_WHAT YOU SHOULD DO_
For every line in the records that has the word "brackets", make a copy.

------ INFORMATION PROVIDED

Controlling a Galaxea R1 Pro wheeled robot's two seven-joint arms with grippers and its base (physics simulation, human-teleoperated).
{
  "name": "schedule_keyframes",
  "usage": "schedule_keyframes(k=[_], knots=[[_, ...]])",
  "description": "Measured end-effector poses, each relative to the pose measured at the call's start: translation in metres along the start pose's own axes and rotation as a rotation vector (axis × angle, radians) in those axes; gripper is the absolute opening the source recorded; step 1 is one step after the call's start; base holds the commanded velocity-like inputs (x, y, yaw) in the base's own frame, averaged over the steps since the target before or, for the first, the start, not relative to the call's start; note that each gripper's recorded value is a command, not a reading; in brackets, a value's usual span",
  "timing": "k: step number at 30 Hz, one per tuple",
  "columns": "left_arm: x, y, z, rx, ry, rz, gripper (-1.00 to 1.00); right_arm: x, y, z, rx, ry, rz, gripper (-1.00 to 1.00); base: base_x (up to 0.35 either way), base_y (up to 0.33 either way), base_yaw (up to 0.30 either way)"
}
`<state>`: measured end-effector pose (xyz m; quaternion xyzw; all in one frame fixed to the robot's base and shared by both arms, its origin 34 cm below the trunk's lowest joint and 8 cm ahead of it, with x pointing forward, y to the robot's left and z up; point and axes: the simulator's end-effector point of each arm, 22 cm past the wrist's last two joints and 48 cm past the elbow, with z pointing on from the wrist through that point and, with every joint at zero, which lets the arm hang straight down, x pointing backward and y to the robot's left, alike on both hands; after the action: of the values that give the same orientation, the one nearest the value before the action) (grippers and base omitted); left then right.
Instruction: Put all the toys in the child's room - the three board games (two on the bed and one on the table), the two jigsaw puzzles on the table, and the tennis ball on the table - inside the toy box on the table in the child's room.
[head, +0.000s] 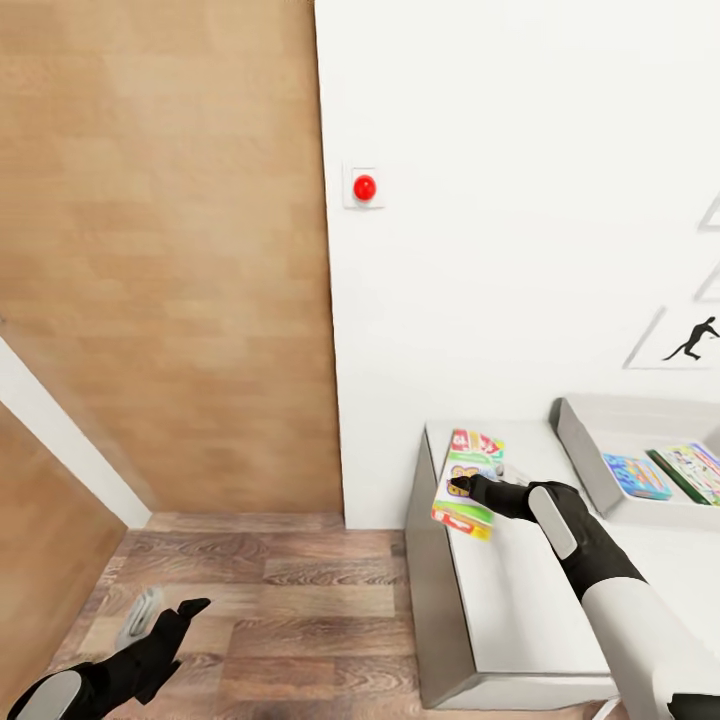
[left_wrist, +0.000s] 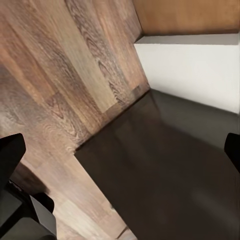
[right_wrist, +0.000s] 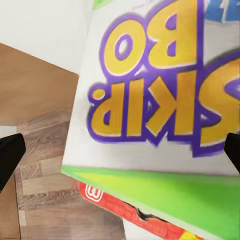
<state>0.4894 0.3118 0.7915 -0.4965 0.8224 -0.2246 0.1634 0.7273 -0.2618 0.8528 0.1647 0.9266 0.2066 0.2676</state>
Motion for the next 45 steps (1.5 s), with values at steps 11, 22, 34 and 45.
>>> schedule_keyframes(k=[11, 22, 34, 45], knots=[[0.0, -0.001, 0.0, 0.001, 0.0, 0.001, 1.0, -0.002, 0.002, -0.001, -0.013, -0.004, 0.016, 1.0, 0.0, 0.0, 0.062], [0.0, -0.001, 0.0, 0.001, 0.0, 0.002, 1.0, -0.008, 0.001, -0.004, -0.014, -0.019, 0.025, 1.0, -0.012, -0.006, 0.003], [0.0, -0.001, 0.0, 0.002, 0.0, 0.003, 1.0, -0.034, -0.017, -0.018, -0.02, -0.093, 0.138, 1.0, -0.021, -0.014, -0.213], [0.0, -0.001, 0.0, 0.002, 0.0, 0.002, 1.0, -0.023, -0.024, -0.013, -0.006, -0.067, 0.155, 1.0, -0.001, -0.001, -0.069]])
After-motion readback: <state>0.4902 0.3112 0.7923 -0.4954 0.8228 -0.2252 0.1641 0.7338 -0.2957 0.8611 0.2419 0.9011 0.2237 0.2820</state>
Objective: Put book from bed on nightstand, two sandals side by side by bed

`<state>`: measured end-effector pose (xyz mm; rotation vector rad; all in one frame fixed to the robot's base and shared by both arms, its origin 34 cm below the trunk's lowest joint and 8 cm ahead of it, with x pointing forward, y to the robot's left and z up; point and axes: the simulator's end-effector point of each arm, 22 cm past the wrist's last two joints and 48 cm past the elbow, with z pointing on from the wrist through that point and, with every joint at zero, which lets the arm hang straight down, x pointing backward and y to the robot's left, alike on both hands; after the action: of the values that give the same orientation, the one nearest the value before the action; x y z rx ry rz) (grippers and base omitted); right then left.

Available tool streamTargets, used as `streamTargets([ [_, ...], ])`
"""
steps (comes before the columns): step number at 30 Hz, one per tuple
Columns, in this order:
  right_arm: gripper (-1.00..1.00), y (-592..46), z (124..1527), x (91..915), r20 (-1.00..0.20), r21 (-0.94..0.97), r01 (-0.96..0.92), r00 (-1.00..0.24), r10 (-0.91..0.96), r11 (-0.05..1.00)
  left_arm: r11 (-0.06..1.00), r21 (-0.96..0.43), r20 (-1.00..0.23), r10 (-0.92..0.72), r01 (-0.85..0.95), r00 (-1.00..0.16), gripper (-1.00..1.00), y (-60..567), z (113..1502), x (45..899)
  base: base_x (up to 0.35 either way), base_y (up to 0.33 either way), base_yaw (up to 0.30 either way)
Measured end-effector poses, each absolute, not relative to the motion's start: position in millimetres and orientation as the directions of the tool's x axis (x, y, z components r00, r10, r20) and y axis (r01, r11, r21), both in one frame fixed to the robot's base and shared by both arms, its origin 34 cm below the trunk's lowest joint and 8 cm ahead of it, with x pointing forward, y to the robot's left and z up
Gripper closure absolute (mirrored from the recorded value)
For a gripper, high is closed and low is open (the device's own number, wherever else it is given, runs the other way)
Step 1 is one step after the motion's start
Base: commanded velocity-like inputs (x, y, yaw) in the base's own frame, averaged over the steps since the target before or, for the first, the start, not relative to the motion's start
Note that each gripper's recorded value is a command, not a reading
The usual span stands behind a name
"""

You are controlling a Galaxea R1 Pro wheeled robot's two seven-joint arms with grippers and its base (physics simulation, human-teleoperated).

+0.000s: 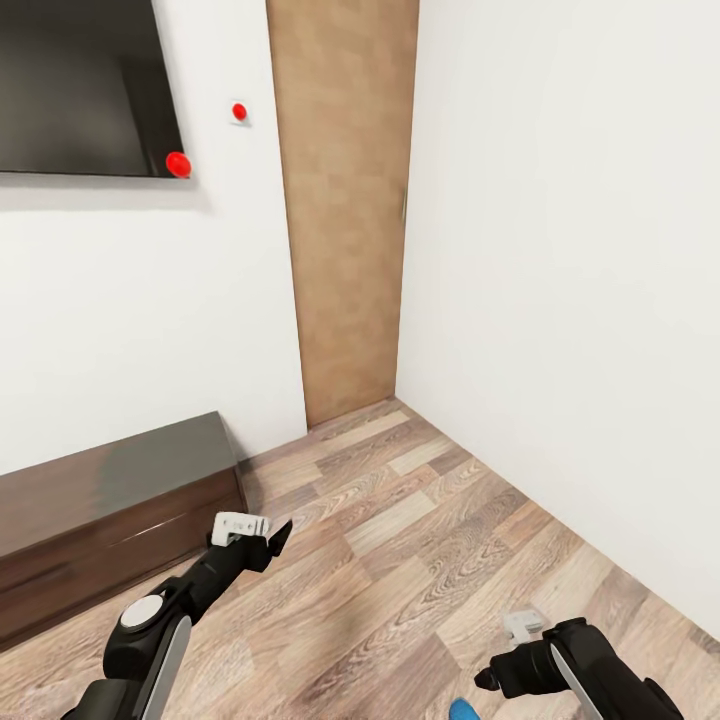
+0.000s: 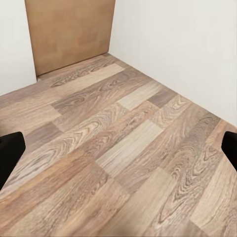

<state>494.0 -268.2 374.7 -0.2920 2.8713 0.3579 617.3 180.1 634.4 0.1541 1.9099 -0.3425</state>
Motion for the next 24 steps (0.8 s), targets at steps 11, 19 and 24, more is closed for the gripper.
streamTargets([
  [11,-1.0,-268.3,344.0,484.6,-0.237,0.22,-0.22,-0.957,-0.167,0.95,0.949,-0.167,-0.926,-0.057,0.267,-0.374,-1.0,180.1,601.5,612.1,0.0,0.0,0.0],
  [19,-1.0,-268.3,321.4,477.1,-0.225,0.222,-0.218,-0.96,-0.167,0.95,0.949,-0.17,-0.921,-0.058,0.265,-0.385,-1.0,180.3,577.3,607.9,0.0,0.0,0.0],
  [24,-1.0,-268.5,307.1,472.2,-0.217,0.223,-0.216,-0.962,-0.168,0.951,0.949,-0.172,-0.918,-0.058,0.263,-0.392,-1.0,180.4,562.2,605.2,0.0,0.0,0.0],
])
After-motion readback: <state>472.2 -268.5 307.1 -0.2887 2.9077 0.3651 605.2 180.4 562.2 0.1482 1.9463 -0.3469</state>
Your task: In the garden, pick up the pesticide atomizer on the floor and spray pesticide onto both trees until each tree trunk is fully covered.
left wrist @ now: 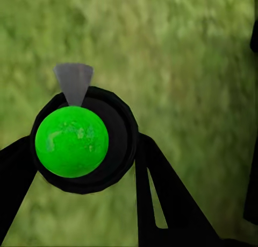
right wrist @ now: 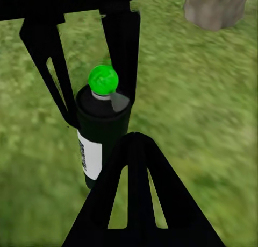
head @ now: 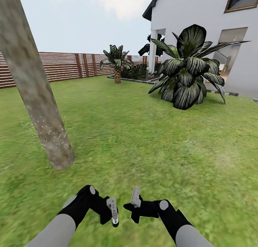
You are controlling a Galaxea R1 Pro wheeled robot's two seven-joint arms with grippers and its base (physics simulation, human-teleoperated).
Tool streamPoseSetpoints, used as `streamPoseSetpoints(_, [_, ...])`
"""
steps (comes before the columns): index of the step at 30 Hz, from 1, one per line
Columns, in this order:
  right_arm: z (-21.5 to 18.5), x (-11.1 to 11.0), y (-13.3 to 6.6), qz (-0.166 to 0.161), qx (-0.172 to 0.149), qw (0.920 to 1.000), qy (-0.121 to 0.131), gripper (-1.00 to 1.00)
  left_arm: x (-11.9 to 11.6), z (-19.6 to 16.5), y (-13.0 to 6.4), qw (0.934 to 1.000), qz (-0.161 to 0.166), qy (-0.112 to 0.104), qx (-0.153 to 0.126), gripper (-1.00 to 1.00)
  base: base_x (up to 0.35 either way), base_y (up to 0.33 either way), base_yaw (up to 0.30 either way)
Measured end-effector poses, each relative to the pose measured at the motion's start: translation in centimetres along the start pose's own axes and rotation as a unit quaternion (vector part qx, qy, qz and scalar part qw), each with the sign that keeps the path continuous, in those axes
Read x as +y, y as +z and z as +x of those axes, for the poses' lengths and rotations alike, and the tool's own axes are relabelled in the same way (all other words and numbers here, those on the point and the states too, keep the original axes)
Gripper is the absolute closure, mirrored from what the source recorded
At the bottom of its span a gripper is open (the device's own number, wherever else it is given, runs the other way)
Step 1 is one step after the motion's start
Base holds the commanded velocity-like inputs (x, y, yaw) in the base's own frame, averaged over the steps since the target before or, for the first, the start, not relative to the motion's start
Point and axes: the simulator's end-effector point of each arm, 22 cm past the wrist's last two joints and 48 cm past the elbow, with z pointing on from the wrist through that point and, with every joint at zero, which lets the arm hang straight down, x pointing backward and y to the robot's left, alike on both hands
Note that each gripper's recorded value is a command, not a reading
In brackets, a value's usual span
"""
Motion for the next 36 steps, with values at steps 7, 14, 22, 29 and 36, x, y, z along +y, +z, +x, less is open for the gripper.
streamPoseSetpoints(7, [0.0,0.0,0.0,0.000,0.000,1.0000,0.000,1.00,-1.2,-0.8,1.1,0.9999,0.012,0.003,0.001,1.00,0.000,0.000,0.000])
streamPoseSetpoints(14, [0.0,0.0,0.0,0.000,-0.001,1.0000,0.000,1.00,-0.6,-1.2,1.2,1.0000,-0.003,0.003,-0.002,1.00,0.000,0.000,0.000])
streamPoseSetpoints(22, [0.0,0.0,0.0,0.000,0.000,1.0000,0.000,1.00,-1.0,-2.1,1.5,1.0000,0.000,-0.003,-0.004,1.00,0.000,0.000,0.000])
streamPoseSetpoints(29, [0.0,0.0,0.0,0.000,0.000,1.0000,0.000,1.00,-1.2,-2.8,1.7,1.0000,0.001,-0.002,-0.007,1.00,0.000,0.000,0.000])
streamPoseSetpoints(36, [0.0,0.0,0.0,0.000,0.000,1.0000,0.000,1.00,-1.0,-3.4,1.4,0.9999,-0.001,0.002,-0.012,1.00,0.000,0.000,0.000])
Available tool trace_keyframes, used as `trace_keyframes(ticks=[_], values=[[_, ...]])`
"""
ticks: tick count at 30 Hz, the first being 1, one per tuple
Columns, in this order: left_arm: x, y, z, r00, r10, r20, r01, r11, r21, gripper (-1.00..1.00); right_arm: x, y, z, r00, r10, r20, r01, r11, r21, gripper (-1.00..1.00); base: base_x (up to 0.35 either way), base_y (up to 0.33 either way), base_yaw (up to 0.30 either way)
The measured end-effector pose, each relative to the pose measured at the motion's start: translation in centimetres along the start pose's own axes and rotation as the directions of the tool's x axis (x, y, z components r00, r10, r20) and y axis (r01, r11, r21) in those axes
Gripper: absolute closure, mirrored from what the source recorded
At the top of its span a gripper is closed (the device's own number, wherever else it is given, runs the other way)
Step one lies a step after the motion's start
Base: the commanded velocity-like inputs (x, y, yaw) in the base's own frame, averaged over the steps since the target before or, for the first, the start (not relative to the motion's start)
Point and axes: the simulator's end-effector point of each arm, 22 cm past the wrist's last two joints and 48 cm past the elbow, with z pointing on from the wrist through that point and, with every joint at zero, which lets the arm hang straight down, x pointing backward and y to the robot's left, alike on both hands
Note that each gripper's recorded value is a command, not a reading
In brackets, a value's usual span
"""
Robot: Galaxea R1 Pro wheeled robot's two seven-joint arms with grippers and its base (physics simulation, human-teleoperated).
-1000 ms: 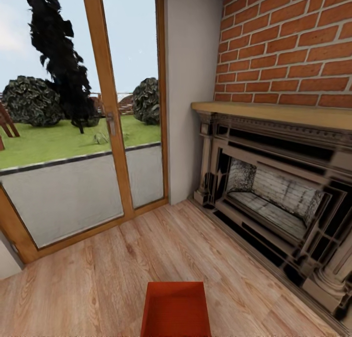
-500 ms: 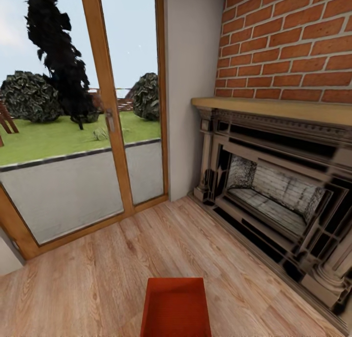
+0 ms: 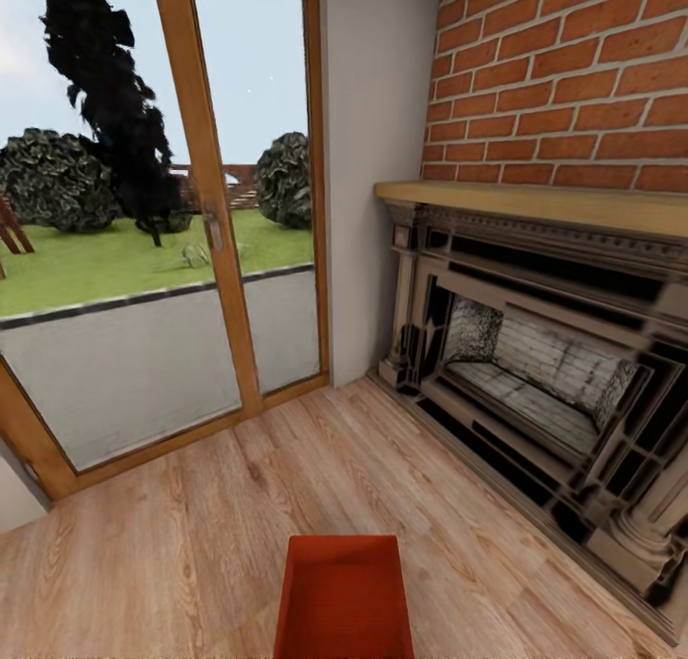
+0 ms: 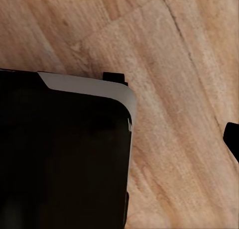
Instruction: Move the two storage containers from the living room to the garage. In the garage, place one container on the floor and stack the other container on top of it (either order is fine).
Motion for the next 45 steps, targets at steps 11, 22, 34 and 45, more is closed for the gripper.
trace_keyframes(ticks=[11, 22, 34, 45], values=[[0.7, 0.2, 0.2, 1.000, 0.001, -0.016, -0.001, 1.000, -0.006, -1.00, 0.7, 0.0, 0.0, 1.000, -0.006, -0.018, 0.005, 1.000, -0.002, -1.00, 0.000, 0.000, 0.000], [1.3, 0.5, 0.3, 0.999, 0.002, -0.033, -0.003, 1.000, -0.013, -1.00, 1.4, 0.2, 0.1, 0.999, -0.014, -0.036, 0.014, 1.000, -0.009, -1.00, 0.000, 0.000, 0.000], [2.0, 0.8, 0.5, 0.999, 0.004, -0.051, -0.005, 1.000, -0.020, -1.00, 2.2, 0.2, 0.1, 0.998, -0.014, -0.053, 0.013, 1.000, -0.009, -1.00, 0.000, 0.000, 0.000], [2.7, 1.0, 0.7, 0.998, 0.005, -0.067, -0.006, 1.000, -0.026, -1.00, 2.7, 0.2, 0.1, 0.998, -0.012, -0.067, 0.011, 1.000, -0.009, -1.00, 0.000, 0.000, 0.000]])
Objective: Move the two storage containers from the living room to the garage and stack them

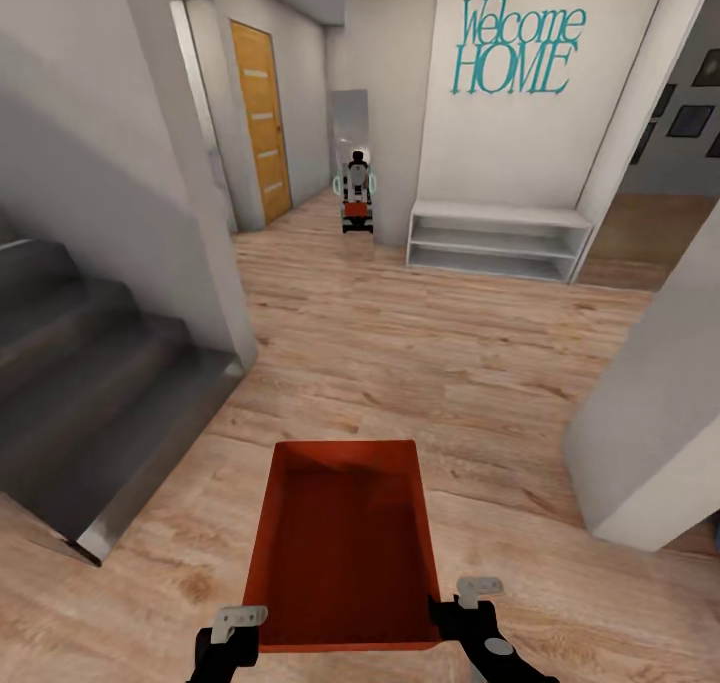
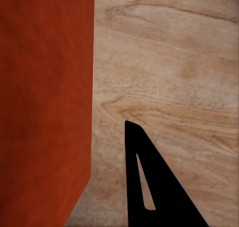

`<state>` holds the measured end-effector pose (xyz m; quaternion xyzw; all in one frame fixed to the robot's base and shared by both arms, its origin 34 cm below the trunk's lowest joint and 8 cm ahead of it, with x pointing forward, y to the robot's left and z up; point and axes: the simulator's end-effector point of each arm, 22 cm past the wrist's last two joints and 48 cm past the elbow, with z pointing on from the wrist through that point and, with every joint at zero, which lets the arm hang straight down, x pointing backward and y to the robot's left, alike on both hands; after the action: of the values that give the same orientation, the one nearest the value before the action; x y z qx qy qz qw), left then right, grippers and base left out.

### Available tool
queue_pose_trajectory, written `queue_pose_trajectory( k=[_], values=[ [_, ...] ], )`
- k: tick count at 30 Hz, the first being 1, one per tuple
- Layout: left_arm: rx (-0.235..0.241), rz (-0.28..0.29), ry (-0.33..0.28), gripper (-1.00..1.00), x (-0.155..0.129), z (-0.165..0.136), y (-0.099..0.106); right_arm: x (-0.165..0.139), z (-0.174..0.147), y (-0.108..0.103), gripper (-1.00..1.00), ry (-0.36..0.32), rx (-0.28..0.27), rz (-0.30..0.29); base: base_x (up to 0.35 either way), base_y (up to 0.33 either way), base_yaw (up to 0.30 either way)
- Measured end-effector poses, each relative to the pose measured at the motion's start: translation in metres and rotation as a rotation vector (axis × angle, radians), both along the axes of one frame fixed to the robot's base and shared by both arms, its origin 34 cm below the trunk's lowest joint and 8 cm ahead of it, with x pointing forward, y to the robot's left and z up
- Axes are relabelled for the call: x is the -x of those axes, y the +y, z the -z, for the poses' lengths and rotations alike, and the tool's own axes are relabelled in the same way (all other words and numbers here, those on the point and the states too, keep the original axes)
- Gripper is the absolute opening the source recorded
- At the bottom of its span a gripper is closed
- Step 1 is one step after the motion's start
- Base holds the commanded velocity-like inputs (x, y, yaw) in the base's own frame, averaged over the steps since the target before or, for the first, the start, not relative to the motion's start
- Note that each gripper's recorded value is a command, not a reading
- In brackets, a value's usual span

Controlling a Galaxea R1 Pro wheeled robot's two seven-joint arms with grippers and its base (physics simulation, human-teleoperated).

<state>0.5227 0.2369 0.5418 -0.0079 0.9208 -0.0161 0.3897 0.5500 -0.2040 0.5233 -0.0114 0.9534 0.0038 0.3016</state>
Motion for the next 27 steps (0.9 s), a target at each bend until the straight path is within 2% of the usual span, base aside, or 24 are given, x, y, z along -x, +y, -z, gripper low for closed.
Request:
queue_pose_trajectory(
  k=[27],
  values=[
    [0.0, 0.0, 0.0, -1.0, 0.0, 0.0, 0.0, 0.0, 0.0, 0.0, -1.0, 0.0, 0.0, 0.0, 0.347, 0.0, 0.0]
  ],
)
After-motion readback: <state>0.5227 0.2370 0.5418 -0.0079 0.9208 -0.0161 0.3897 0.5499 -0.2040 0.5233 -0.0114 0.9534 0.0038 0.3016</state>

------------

_ANSWER SECTION_
  "description": "Measured end-effector poses, each relative to the pose measured at the call's start: translation in metres along the start pose's own axes and rotation as a rotation vector (axis × angle, radians) in those axes; gripper is the absolute opening the source recorded; step 1 is one step after the call's start; base holds the commanded velocity-like inputs (x, y, yaw) in the base's own frame, averaged over the steps since the target before or, for the first, the start, not relative to the call's start; note that each gripper's recorded value is a command, not a reading; in brackets, a value's usual span",
In brackets, a value's usual span
In brackets, a value's usual span
- In brackets, a value's usual span

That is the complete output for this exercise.